Make an exact copy of all the entries below, with the pictures left out.

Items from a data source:
##############################

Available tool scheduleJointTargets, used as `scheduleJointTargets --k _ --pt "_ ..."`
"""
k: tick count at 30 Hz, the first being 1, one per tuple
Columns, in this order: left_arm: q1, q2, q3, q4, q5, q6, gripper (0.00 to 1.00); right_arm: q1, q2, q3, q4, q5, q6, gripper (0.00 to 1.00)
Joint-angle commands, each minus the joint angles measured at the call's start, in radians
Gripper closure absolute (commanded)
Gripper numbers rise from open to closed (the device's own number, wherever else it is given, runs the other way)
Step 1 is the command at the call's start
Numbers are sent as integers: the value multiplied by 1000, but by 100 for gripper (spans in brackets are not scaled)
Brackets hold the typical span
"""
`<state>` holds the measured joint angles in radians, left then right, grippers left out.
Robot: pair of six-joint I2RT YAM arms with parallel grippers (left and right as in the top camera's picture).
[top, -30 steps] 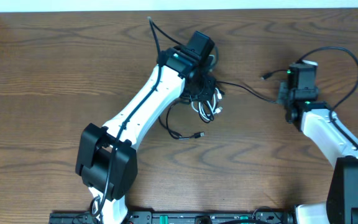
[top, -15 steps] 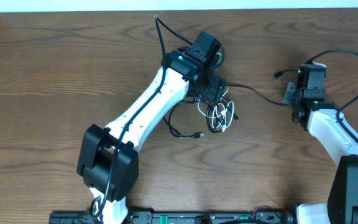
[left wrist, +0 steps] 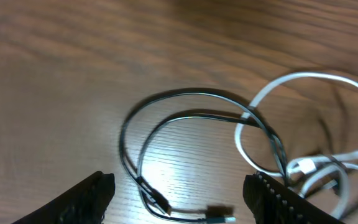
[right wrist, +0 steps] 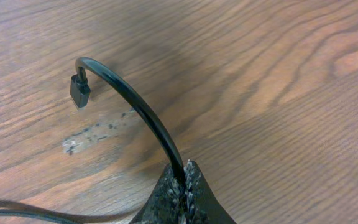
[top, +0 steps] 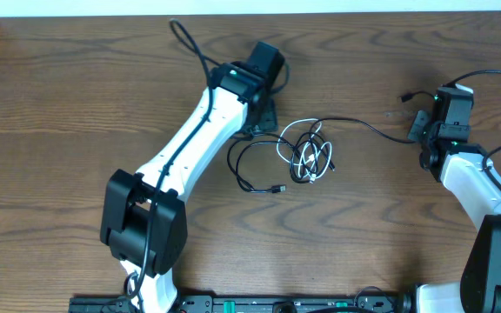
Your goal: Untangle cables
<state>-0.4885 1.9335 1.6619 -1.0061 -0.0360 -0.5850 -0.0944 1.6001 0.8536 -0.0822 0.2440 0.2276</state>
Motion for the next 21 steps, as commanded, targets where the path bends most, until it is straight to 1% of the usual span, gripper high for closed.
scheduleJointTargets --k 1,8,13,21 --pt "17 8 -35 -5 -24 -91 28 -3 8 1 0 -77 11 99" --pt "18 8 -82 29 -24 -91 29 -2 8 1 -14 -151 11 99" --pt "18 8 -89 39 -25 -90 29 -2 8 1 -45 -150 11 99" --pt "18 8 -89 39 -24 -90 29 -2 8 1 -49 -150 11 99"
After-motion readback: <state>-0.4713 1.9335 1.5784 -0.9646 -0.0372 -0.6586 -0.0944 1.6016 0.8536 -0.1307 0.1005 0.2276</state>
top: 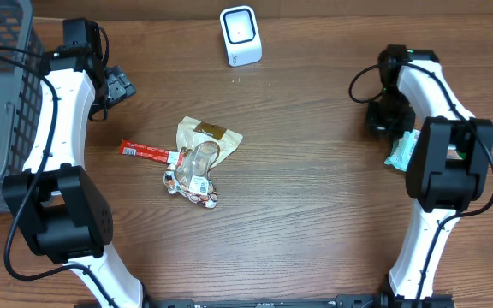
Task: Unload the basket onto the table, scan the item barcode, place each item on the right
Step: 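Move the right gripper over the brown-labelled clear snack bag, then grasp the brown-labelled snack bag and drag it right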
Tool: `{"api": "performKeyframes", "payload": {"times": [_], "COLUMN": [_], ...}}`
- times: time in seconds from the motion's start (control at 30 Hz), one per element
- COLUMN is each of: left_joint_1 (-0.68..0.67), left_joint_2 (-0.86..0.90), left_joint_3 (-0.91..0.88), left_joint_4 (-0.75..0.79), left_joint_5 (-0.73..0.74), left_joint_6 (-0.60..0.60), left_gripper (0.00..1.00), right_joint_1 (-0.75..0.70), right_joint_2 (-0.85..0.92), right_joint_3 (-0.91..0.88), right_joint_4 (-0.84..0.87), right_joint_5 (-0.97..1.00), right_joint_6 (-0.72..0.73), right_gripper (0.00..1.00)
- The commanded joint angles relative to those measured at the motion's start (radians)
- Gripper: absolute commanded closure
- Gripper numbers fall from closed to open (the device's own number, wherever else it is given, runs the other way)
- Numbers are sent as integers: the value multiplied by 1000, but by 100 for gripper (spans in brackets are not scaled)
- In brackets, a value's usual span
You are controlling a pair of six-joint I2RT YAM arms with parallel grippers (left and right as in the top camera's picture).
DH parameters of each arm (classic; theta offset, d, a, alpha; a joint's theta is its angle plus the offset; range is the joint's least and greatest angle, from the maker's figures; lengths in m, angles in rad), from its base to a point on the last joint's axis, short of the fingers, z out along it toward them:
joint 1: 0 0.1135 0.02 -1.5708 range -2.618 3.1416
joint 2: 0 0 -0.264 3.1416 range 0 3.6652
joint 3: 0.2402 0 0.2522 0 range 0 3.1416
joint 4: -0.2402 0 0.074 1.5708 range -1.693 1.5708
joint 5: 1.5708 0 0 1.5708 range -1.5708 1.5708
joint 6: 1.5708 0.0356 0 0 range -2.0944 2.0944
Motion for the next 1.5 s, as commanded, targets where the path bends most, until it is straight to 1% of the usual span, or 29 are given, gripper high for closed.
{"api": "performKeyframes", "payload": {"times": [0.0,0.1,0.23,0.3,0.43,0.47,0.5,0.53,0.6,0.7,0.77,0.87,0.93,1.1,1.33,1.47], "left_joint_1": [-7,-8,-7,-7,-7,-7,-7,-7,-7,-7,-7,-7,-7,-7,-7,-7], "left_joint_2": [-5,-5,-5,-5,-5,-5,-5,-5,-5,-5,-5,-5,-5,-5,-5,-5], "left_joint_3": [22,22,22,22,22,22,22,22,22,22,22,22,22,22,22,22], "left_joint_4": [1,1,1,1,1,1,1,1,1,1,1,1,1,1,1,1], "left_joint_5": [4,4,4,4,4,4,4,4,4,4,4,4,4,4,4,4], "left_joint_6": [-6,-6,-6,-6,-6,-6,-6,-6,-6,-6,-6,-6,-6,-6,-6,-6], "left_gripper": [0,0,0,0,0,0,0,0,0,0,0,0,0,0,0,0], "right_joint_1": [71,132,230,286,397,426,452,476,534,581,607,635,650,686,697,692], "right_joint_2": [-38,-39,-38,-38,-38,-38,-38,-39,-38,-38,-38,-38,-38,-38,-38,-38], "right_joint_3": [-4,-4,-4,-4,-4,-4,-4,-4,-4,-4,-4,-4,-4,-4,-4,-4], "right_joint_4": [24,57,119,158,257,285,312,335,394,449,484,524,550,601,580,526], "right_joint_5": [-49,-181,-459,-559,-651,-654,-654,-654,-653,-646,-646,-641,-596,-366,-317,-212], "right_joint_6": [2,-11,-83,-84,-84,-84,-84,-84,-84,-84,-84,-84,-84,-84,-84,-84], "right_gripper": [72,72,71,70,64,61,56,48,30,12,7,6,6,6,6,6]}}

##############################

TASK ANSWER –
Available tool scheduleJointTargets, used as `scheduleJointTargets --k _ --pt "_ ..."`
"""
k: tick count at 30 Hz, the first being 1, one per tuple
Columns, in this order: left_arm: q1, q2, q3, q4, q5, q6, gripper (0.00 to 1.00); right_arm: q1, q2, q3, q4, q5, q6, gripper (0.00 to 1.00)
Joint-angle commands, each minus the joint angles measured at the call's start, in radians
Gripper closure absolute (commanded)
Gripper numbers rise from open to closed (the device's own number, wherever else it is given, runs the other way)
Step 1 is the command at the call's start
Numbers are sent as integers: the value multiplied by 1000, but by 100 for gripper (spans in brackets are not scaled)
Brackets hold the typical span
"""
`<state>` holds the measured joint angles in radians, left then right, grippers left out.
Robot: pair of six-joint I2RT YAM arms with parallel grippers (left and right as in the top camera's picture).
[top, -30 steps] 
[top, -15 steps] 
[left wrist, +0 steps] 
[right wrist, +0 steps] 
[top, +0 steps] 
Your goal: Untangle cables
<state>-0.4885 1.9335 1.6619 -1.0061 -0.0360 -0.5850 -0.0944 1.6001 0.8536 -0.0822 0.2440 0.2276</state>
Motion for the next 21 steps, as commanded, targets where the path bends most, until it is straight to 1% of the usual span, gripper high for closed.
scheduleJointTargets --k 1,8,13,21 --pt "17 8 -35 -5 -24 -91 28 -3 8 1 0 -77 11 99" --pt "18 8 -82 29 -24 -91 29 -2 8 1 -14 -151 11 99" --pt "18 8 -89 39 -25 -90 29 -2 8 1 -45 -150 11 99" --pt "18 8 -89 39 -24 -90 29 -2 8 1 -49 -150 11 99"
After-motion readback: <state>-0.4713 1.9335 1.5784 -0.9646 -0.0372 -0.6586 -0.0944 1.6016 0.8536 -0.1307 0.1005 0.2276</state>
top: 
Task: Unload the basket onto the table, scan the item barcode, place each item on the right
Step: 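Move the right gripper over the brown-labelled clear snack bag, then grasp the brown-labelled snack bag and drag it right
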Tool: `{"api": "performKeyframes", "payload": {"times": [_], "COLUMN": [_], ...}}`
- times: time in seconds from the motion's start (control at 30 Hz), one per element
- COLUMN is each of: left_joint_1 (-0.68..0.67), left_joint_2 (-0.86..0.90), left_joint_3 (-0.91..0.88), left_joint_4 (-0.75..0.79), left_joint_5 (-0.73..0.74), left_joint_6 (-0.60..0.60), left_gripper (0.00..1.00), right_joint_1 (-0.75..0.70), right_joint_2 (-0.85..0.92), right_joint_3 (-0.91..0.88), right_joint_4 (-0.84..0.87), right_joint_5 (-0.97..1.00), right_joint_6 (-0.72..0.73), right_gripper (0.00..1.00)
- The commanded joint angles relative to those measured at the motion's start (radians)
- Gripper: absolute commanded closure
- Gripper numbers fall from closed to open (the device's own number, wherever else it is given, runs the other way)
- Numbers are sent as integers: the value multiplied by 1000, but by 100 for gripper (spans in brackets are not scaled)
- In brackets, a value's usual span
You are controlling a pair of six-joint I2RT YAM arms with parallel grippers (left and right as in the top camera's picture).
DH parameters of each arm (classic; theta offset, d, a, alpha; a joint's theta is its angle plus the offset; range is the joint's least and greatest angle, from the maker's figures; lengths in m, angles in rad), from its base to a point on the last joint's axis, short of the fingers, z out along it toward them:
joint 1: 0 0.1135 0.02 -1.5708 range -2.618 3.1416
joint 2: 0 0 -0.264 3.1416 range 0 3.6652
joint 3: 0.2402 0 0.2522 0 range 0 3.1416
joint 4: -0.2402 0 0.074 1.5708 range -1.693 1.5708
joint 5: 1.5708 0 0 1.5708 range -1.5708 1.5708
joint 6: 1.5708 0.0356 0 0 range -2.0944 2.0944
Motion for the next 1.5 s, as commanded, targets where the path bends most, until it is straight to 1% of the usual span, or 29 are given, gripper high for closed.
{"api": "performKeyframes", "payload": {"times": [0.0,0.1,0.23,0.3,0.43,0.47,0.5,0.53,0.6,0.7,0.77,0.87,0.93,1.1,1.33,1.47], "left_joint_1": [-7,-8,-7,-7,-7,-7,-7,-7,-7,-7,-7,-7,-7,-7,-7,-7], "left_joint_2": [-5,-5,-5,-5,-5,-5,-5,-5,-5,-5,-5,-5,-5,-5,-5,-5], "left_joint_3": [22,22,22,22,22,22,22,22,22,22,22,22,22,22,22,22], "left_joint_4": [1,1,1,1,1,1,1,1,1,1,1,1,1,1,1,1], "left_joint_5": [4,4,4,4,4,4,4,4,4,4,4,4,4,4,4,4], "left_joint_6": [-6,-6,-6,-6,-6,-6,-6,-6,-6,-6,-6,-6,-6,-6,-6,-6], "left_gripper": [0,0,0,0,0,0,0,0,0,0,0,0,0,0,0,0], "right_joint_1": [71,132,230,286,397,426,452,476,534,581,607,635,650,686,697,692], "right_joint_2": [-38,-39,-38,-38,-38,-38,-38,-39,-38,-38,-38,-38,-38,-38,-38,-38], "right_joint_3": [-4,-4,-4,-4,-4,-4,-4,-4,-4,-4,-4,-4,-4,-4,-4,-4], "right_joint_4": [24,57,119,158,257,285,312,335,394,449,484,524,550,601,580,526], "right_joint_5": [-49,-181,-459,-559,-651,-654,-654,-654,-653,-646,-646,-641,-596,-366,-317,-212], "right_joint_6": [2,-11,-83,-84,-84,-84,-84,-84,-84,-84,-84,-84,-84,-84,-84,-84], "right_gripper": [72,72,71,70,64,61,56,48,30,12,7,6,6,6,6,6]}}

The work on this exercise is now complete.